Le gouvernement propose un dispositif qui repose sur l’articulation entre "le principe de continuité entre le second cycle de l’enseignement du secondaire et le premier cycle de l’enseignement supérieur" et le principe de pluridisciplinarité permettant une réorientation des étudiants pendant la licence.
Pourtant, l'université risque d'être définitivement destinée à être le parent pauvre de l'enseignement supérieur. Le projet emporte plusieurs risques. Premièrement, le risque d'organiser une formation au rabais et de creuser un fossé encore plus grand entre les grandes écoles et les écoles privées d'un côté et les universités de l'autre. Deuxièmement, celui de dévoyer la pluridisciplinarité.
A - Risque d’organiser une formation au rabais et de creuser un fossé encore plus grand entre les grandes écoles et les écoles privées d’un côté et les universités de l’autre
L’articulation entre "le principe de continuité entre le second cycle de l’enseignement du secondaire et le premier cycle de l’enseignement supérieur" et le principe de pluridisciplinarité permettant une réorientation des étudiants pendant la licence menace de justifier une formation au rabais.
L’article 17 du projet de loi met en relief le "principe de continuité entre le second cycle de l’enseignement du secondaire et le premier cycle de l’enseignement supérieur" afin de remédier au taux élevé d’échec des étudiants en licence. Ce nouveau principe peut sembler logique. Quoi de plus naturel que la vertu des transitions ? Le projet de loi propose ainsi une logique de continuité assortie d’une logique de pluridisciplinarité. Il préconise, en effet, d’avantage de "pluridisciplinarité dans le cursus de la licence, afin de favoriser une spécialisation progressive et faciliter les réorientations". Quant à la pluridisciplinarité, elle peut sembler difficilement attaquable. Qui pourrait nier l'intérêt de connaissances plurielles et du décloisonnement entre les disciplines ?

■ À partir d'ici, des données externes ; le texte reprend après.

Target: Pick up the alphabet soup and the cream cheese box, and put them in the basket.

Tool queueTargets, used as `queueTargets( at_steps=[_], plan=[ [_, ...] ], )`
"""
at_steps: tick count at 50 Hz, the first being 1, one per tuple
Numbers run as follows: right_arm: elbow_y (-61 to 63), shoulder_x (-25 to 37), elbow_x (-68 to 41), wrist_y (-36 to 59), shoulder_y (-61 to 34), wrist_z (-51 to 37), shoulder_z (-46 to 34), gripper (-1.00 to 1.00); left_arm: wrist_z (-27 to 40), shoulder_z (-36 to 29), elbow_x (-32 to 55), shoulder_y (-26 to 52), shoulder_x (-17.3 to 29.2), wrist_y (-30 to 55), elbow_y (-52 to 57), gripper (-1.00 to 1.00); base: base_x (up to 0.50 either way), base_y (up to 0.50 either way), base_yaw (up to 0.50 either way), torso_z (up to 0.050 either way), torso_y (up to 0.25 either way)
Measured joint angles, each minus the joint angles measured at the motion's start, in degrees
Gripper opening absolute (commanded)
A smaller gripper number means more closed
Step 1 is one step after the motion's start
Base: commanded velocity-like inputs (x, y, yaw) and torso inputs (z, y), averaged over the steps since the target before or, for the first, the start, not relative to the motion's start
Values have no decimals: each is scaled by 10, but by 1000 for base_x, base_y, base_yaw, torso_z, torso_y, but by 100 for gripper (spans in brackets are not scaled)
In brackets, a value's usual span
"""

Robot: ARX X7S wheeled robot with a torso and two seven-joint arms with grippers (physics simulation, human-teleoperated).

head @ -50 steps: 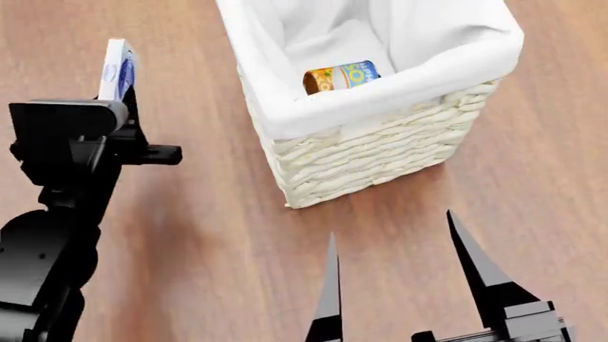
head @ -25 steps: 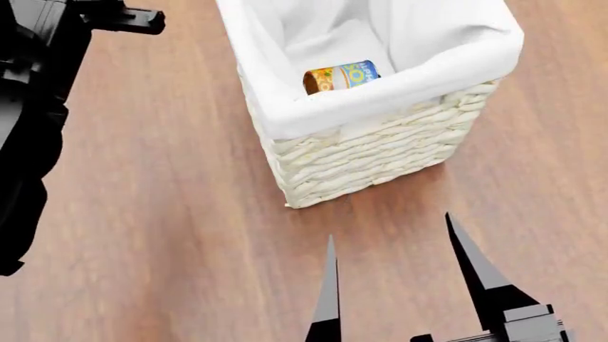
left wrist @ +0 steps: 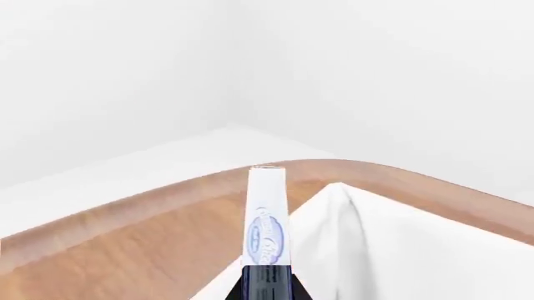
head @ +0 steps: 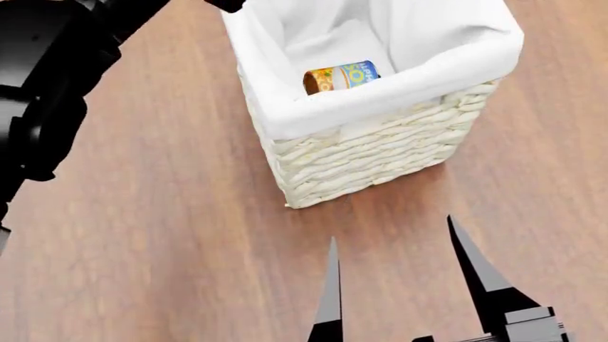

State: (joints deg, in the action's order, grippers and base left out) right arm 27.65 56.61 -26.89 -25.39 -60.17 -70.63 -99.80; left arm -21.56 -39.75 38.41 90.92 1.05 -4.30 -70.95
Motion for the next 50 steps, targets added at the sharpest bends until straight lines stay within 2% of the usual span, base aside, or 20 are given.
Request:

Mais au-delà de l’apparence vertueuse de ces principes, la réalité risque d’être différente. Ce n’est pas une meilleure préparation à l’université par le secondaire qui est préconisée, ce qui relève du Ministère de l'éducation, mais une adaptation du supérieur aux difficultés du passage du secondaire au supérieur. Pourtant nul n’ignore que les bons élèves du secondaire n’ont aucune difficulté à l’université. Nul n’ignore que le niveau des exigences du baccalauréat a fortement baissé. Au lieu de prendre de front la question de la formation au collège et au lycée, c’est un calibrage à la baisse de la formation universitaire qui menace d’être ainsi conforté.
Une telle réforme pourrait avoir des conséquences néfastes car le fossé entre les grandes écoles et les facultés se creusera de toute évidence encore plus.

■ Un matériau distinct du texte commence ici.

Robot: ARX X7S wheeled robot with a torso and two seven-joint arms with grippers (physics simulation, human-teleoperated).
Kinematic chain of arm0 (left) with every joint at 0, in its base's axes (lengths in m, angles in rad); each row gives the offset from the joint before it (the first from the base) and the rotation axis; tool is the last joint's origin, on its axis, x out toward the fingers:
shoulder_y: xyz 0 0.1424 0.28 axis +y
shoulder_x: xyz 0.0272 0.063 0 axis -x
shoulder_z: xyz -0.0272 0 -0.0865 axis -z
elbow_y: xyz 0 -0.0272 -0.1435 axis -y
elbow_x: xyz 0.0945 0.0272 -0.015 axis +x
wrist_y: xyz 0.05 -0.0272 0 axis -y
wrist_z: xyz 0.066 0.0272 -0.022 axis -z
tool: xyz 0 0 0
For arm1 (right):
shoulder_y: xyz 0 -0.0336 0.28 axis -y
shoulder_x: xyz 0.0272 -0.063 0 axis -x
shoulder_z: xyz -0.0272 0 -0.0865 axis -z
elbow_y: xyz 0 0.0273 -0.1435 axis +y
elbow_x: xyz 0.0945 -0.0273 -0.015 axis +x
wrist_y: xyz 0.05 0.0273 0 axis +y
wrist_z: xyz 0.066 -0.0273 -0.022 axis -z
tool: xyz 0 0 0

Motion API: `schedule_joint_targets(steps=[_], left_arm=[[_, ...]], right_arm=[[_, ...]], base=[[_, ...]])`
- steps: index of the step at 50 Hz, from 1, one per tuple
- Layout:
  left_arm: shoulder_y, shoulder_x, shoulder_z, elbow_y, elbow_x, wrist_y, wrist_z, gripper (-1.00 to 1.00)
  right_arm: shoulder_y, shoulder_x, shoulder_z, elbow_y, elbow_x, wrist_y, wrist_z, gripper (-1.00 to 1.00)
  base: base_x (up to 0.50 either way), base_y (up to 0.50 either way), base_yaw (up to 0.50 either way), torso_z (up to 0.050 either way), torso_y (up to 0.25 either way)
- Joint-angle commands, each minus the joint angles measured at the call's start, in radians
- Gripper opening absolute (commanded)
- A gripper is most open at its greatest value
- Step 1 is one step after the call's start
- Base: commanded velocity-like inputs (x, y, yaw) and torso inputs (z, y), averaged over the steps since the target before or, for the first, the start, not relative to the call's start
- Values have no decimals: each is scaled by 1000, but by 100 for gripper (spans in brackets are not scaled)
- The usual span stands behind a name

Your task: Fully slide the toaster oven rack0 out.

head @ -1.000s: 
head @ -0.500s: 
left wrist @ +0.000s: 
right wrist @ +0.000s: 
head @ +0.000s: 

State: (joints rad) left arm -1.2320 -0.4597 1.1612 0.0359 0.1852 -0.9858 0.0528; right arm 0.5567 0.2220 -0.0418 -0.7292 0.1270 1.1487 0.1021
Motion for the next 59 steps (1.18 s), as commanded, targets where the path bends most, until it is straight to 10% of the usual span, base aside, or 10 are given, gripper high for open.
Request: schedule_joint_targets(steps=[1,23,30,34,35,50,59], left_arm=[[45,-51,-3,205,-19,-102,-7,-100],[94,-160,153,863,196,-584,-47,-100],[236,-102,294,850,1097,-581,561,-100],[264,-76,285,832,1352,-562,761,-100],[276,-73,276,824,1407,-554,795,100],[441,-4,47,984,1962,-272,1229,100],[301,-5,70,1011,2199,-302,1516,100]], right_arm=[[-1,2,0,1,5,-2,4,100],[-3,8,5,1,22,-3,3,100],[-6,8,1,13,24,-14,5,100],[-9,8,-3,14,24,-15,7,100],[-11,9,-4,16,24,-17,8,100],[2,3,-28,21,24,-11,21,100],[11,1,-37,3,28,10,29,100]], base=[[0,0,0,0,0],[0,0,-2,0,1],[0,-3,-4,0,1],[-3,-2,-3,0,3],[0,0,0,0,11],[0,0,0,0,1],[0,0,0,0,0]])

Le cursus universitaire sera destiné aux élèves qui ont besoin d’être accompagnés dans la continuité pendant que les plus forts (forts d’une excellente formation dans le secondaire) entreprendront le saut dans les établissements du supérieur sélectifs à l’entrée.

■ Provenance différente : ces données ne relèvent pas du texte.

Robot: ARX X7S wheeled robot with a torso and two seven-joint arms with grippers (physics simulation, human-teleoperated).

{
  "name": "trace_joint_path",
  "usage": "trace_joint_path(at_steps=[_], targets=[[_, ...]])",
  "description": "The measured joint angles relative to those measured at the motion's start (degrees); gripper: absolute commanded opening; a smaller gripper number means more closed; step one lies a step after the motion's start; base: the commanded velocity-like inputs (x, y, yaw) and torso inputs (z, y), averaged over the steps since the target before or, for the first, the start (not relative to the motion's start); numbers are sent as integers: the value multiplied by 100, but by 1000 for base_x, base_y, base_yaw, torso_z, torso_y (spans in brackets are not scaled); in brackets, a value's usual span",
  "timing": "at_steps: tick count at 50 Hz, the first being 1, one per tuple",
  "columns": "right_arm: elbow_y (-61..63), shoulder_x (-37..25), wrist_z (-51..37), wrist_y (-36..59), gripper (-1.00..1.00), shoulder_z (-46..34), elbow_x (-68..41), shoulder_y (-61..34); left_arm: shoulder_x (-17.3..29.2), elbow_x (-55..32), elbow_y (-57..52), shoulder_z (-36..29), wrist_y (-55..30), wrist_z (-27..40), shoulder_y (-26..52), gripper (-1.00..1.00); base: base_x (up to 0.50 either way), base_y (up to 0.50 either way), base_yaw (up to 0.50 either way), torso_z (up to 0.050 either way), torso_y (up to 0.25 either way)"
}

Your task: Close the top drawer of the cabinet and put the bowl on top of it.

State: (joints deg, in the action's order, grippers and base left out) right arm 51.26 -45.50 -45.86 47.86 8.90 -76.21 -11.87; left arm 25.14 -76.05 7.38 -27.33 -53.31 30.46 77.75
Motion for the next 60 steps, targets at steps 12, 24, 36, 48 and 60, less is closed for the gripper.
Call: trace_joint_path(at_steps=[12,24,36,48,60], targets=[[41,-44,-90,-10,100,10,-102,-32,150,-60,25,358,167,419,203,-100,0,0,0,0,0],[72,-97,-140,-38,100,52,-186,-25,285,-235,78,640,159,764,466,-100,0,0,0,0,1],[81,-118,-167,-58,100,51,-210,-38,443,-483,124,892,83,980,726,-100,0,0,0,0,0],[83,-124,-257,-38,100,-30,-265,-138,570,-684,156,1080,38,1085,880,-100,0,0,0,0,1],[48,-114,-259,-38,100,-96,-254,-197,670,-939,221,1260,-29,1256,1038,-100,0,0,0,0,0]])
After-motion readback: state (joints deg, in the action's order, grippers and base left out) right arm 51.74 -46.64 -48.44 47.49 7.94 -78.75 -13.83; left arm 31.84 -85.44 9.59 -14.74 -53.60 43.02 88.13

La "secondarisation" de l'enseignement supérieur ne répond pas aux enjeux de l'université au 21ème siècle dans une société de l'innovation.
C’est, au contraire, d’un regain de confiance dont l’université a besoin pour faire face à la concurrence des grandes écoles et des universités étrangères.
C’est d’excellence dont elle a besoin. D’ailleurs, le projet de loi n’est pas en désaccord avec cette idée dans la mesure où l’enseignement supérieur est destiné à contribuer "à la compétitivité de l’économie nationale et à l’attractivité du territoire national" (art 4).
C’est donc un pari sur la qualité de la formation que le projet de loi aurait dû faire, avec l’instauration de différents niveaux d’enseignement permettant d’accueillir les bacheliers les plus faibles dans une institution qui devrait former également les meilleurs élèves, et avec un meilleur taux d’encadrement de façon générale, comme l'a préconisé le rapport de la Cour des comptes en juin 2012 s’agissant de la filière du droit.
C’est donc également d’un investissement conséquent en termes de dotation dont a besoin l’université pour donner à tous les étudiants des chances identiques dans les formations du supérieur, à l’instar de ce qui est fait pour les étudiants des classes préparatoires et des grandes écoles.
B - La pluridisciplinarité ou le miroir aux alouettes
Justifiant les craintes d’une formation au rabais, le projet de loi veut introduire davantage de pluridisciplinarité dans le cursus de la licence afin de favoriser une spécialisation progressive et faciliter les réorientations. En soi, la pluridisciplinarité peut paraître une réponse à l’hyperspécialisation qui s’est imposée au fil du temps. Le décloisonnement entre les disciplines est nécessaire. La spécialisation progressive semble logique. Mais les objectifs dont ils sont assortis ne sont pas les meilleurs.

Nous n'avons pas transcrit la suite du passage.